The group also challenged the committee’s issuance of a subpoena for former senator Antonio Trillanes IV.

They argued that it was based solely on a footnote in the Saballa complaint referencing a 2016 news article.

“A media report is not a sworn statement nor competent proof of the allegations it recounts,” Torreon said.

The petitioners also objected to a directive requiring the Anti-Money Laundering Council to produce documents on alleged transactions involving Duterte and lawyer Manases Carpio from 2006 to 2025. Carpio is the husband of Vice President Sara Duterte.

“There is no specific allegation of ultimate fact to justify such a sweeping order.
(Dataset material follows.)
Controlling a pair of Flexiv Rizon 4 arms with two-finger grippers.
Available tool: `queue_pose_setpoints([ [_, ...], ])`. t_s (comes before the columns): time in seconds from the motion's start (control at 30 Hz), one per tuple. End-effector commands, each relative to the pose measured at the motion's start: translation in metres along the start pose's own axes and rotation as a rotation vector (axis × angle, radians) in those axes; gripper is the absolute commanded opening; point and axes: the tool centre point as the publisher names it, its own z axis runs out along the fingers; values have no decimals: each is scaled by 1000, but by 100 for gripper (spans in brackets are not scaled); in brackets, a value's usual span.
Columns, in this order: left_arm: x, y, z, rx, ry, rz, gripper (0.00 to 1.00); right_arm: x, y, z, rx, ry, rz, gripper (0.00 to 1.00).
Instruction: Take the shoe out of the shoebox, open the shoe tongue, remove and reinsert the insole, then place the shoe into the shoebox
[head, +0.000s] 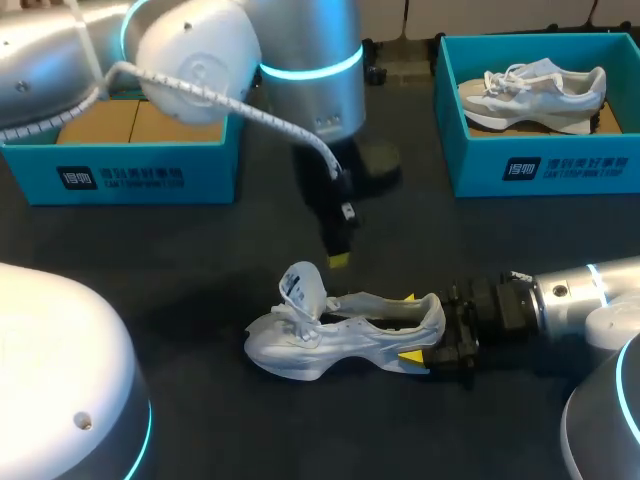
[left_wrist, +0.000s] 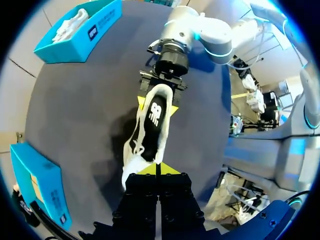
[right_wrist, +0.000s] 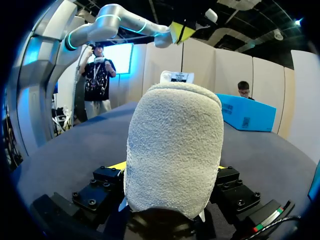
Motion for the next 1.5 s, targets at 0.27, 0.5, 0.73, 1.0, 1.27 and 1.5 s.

What we are seeing is a broad attempt to search for evidence outside the four corners of the complaint,” Torreon said.

He added that the committee’s actions risk bypassing safeguards under the Anti-Money Laundering Act and bank secrecy laws.

“A legislative directive cannot simply override statutory protections designed to prevent fishing expeditions,” he said.

The petitioners argued that the April 14 proceedings departed from a disciplined review of the complaint’s sufficiency.

“It has ceased to be a threshold evaluation. Instead, it has become a fishing expedition for new material, new narratives, and new accusations to prop up what is, at its core, a constitutionally deficient case,” Torreon said.